| Aim of the exercise |
Exactly reproduce the lines from the one containing "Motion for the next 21" through the last line of the data, both ends included, leaving out pictures.

| Task input |
____
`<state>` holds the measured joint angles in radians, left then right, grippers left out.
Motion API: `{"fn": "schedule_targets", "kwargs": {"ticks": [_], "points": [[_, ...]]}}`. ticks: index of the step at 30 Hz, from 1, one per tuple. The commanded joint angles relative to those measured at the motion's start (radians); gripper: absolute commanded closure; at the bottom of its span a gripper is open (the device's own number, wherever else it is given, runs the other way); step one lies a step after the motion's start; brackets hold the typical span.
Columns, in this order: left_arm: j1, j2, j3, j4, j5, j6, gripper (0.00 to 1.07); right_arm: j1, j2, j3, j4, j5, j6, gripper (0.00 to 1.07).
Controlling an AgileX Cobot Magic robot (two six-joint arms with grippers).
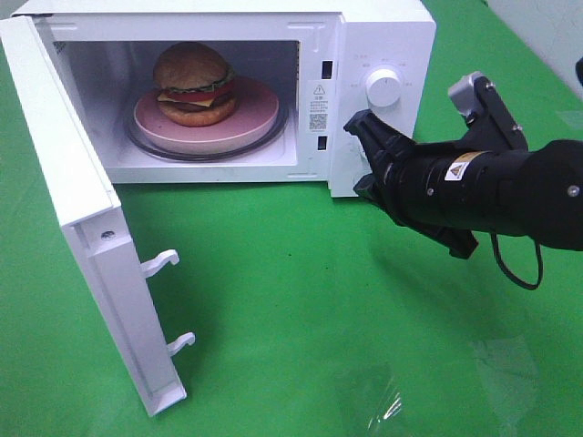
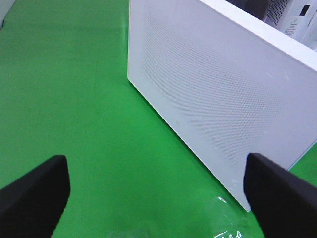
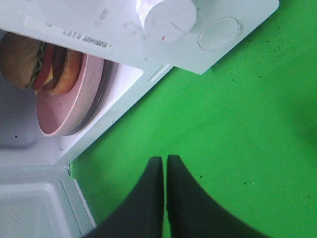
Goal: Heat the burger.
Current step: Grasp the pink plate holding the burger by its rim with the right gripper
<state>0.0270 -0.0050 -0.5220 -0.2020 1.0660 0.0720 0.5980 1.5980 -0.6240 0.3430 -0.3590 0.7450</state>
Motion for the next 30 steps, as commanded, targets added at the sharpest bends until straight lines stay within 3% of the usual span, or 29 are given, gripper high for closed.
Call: {"fn": "schedule_targets", "kwargs": {"ticks": [1, 7, 10, 21, 30], "points": [[0.003, -0.004, 0.003, -0.006, -0.008, -0.004, 0.19, -0.002, -0.062, -0.002, -0.012, 0.097, -0.137, 1.05], [0.003, -0.004, 0.003, -0.006, -0.008, -0.004, 0.19, -0.002, -0.096, -0.038, -0.057, 0.245, -0.234, 1.05], [0.003, -0.004, 0.003, -0.006, -0.008, -0.004, 0.19, -0.002, -0.096, -0.096, -0.131, 0.397, -0.29, 1.04], [0.003, -0.004, 0.003, -0.006, -0.008, -0.004, 0.19, -0.002, -0.096, -0.203, -0.334, 0.638, -0.561, 1.03], [0.003, -0.004, 0.003, -0.006, -0.008, -0.004, 0.19, -0.002, -0.096, -0.214, -0.348, 0.724, -0.9, 1.03]]}}
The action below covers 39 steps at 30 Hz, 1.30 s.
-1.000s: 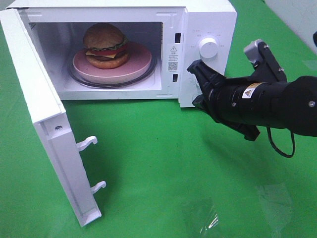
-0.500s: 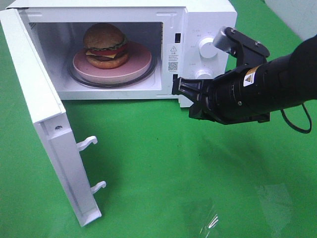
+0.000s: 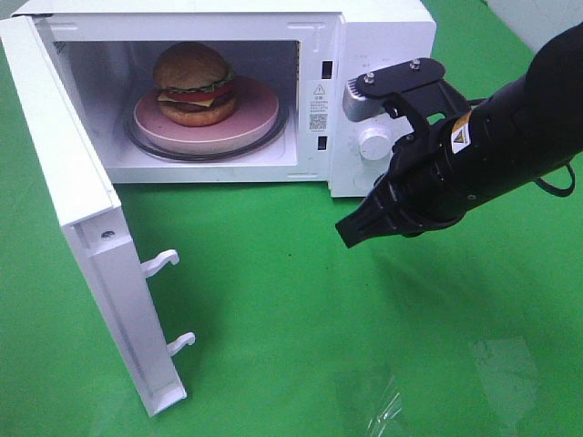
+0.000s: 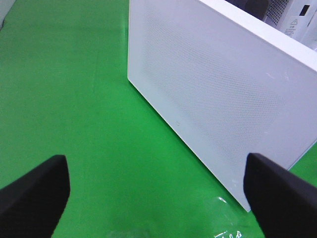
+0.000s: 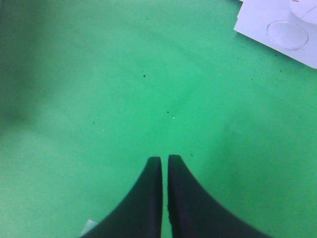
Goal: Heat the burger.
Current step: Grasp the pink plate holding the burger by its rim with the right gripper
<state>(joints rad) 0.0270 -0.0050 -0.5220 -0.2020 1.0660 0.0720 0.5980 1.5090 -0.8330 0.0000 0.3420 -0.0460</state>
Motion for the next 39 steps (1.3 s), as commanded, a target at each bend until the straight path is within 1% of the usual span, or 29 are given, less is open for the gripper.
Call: {"fn": "schedule_targets", "kwargs": {"ticks": [1, 2, 3, 7, 8, 9, 11, 14, 16, 17, 18, 19, 20, 21, 22, 23, 25, 26, 27, 30, 31, 32, 33, 34, 35, 36, 37, 38, 39], "points": [[0.003, -0.004, 0.003, -0.006, -0.008, -0.004, 0.19, -0.002, -0.007, -0.005, -0.005, 0.023, -0.109, 1.03], [0.003, -0.004, 0.003, -0.006, -0.008, -0.004, 0.19, -0.002, -0.007, -0.005, -0.005, 0.036, -0.183, 1.03], [0.003, -0.004, 0.003, -0.006, -0.008, -0.004, 0.19, -0.002, -0.007, -0.005, -0.005, 0.036, -0.183, 1.03], [0.003, -0.004, 0.003, -0.006, -0.008, -0.004, 0.19, -0.002, -0.007, -0.005, -0.005, 0.062, -0.311, 1.02], [0.003, -0.004, 0.003, -0.006, -0.008, -0.004, 0.19, -0.002, -0.007, -0.005, -0.006, 0.081, -0.387, 1.02], [0.003, -0.004, 0.003, -0.006, -0.008, -0.004, 0.19, -0.002, -0.007, -0.005, -0.006, 0.081, -0.387, 1.02], [0.003, -0.004, 0.003, -0.006, -0.008, -0.004, 0.19, -0.002, -0.007, -0.005, -0.006, 0.104, -0.497, 1.02], [0.003, -0.004, 0.003, -0.006, -0.008, -0.004, 0.19, -0.002, -0.007, -0.005, -0.006, 0.106, -0.524, 1.02], [0.003, -0.004, 0.003, -0.006, -0.008, -0.004, 0.19, -0.002, -0.007, -0.005, -0.006, 0.106, -0.627, 1.01], [0.003, -0.004, 0.003, -0.006, -0.008, -0.004, 0.19, -0.002, -0.007, -0.005, -0.006, 0.106, -0.627, 1.01], [0.003, -0.004, 0.003, -0.006, -0.008, -0.004, 0.19, -0.002, -0.007, -0.005, -0.007, 0.102, -0.708, 1.0], [0.003, -0.004, 0.003, -0.006, -0.008, -0.004, 0.19, -0.002, -0.007, -0.005, -0.007, 0.102, -0.708, 1.0], [0.003, -0.004, 0.003, -0.006, -0.008, -0.004, 0.19, -0.002, -0.007, -0.005, -0.017, 0.097, -0.789, 0.99], [0.003, -0.004, 0.003, -0.006, -0.008, -0.004, 0.19, -0.002, -0.007, -0.005, -0.017, 0.097, -0.789, 0.99], [0.003, -0.004, 0.003, -0.006, -0.008, -0.004, 0.19, -0.002, -0.007, -0.005, -0.041, 0.096, -0.864, 0.98], [0.003, -0.004, 0.003, -0.006, -0.008, -0.004, 0.19, -0.002, -0.007, -0.005, -0.041, 0.096, -0.864, 0.98], [0.003, -0.004, 0.003, -0.006, -0.008, -0.004, 0.19, -0.002, -0.007, -0.005, -0.093, 0.082, -0.96, 0.97], [0.003, -0.004, 0.003, -0.006, -0.008, -0.004, 0.19, -0.002, -0.007, -0.005, -0.093, 0.082, -0.96, 0.97], [0.003, -0.004, 0.003, -0.006, -0.008, -0.004, 0.19, -0.002, -0.007, -0.005, -0.131, 0.069, -0.988, 0.95], [0.003, -0.004, 0.003, -0.006, -0.008, -0.004, 0.19, -0.002, -0.007, -0.005, -0.153, 0.059, -0.994, 0.93], [0.003, -0.004, 0.003, -0.006, -0.008, -0.004, 0.19, -0.001, -0.007, -0.005, -0.196, 0.043, -1.003, 0.88], [0.003, -0.004, 0.003, -0.006, -0.008, -0.004, 0.19, -0.001, -0.007, -0.005, -0.216, 0.01, -0.989, 0.77], [0.003, -0.004, 0.003, -0.006, -0.008, -0.004, 0.19, -0.001, -0.007, -0.005, -0.216, 0.01, -0.989, 0.77], [0.003, -0.004, 0.003, -0.006, -0.008, -0.004, 0.19, -0.001, -0.007, -0.005, -0.224, -0.022, -0.972, 0.63], [0.003, -0.004, 0.003, -0.006, -0.008, -0.004, 0.19, -0.001, -0.007, -0.005, -0.224, -0.022, -0.972, 0.63], [0.003, -0.004, 0.003, -0.006, -0.008, -0.004, 0.19, 0.001, -0.006, -0.008, -0.234, -0.043, -0.955, 0.45], [0.003, -0.004, 0.003, -0.006, -0.008, -0.004, 0.19, 0.001, -0.006, -0.008, -0.234, -0.043, -0.955, 0.45], [0.003, -0.004, 0.003, -0.006, -0.008, -0.004, 0.19, 0.001, -0.001, -0.024, -0.241, -0.042, -0.941, 0.3], [0.003, -0.004, 0.003, -0.006, -0.008, -0.004, 0.19, 0.001, -0.001, -0.024, -0.241, -0.042, -0.941, 0.3]]}}
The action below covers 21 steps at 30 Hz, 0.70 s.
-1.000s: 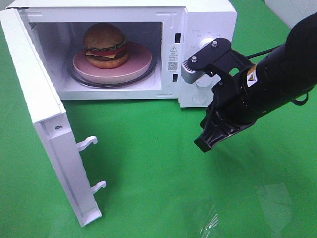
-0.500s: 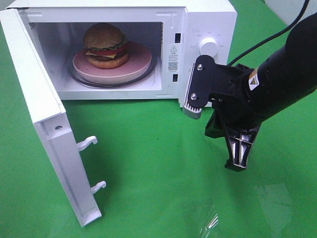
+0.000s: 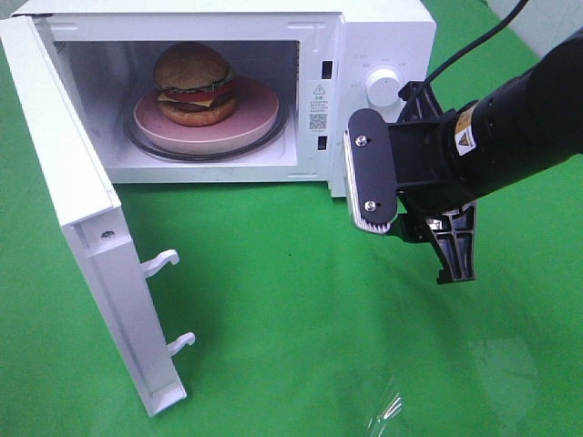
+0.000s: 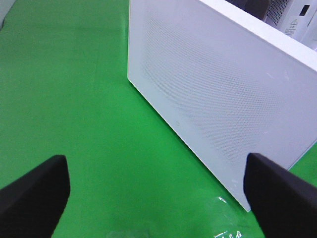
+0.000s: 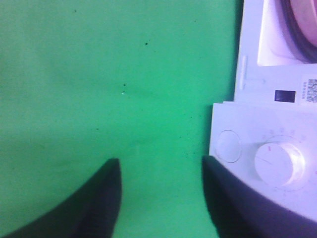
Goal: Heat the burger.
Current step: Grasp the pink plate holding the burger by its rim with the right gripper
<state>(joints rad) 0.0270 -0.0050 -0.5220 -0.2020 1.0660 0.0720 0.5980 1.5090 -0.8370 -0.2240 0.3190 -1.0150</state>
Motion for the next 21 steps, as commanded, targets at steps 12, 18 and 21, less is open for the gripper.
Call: {"fn": "schedule_targets", "kwargs": {"ticks": [12, 18, 21], "points": [[0.003, -0.004, 0.003, -0.006, -0.008, -0.004, 0.19, 0.059, 0.123, -0.166, -0.271, -0.053, 0.23, 0.1], [0.003, -0.004, 0.003, -0.006, -0.008, -0.004, 0.19, 0.059, 0.175, -0.231, -0.327, -0.073, 0.26, 0.11], [0.003, -0.004, 0.003, -0.006, -0.008, -0.004, 0.19, 0.059, 0.219, -0.271, -0.331, -0.086, 0.26, 0.12]]}}
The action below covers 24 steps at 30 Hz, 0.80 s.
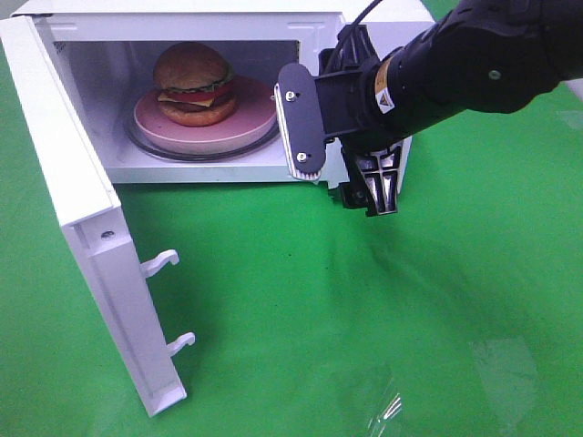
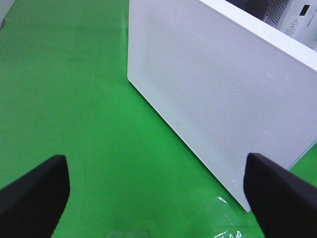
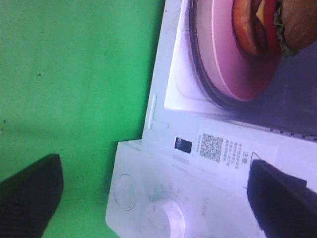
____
| Response to this task |
Motion for the next 21 steps, as commanded, targets at steps 12, 18 and 21, less is open for the gripper.
Call: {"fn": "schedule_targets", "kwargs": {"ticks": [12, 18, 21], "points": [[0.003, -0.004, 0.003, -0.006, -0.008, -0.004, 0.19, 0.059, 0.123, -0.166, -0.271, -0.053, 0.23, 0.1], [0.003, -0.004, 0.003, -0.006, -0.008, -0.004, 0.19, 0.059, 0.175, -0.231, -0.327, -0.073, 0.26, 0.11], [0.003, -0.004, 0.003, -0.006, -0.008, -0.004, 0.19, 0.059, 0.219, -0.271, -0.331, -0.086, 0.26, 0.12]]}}
The action below covers 24 steps at 30 Hz, 0.80 s.

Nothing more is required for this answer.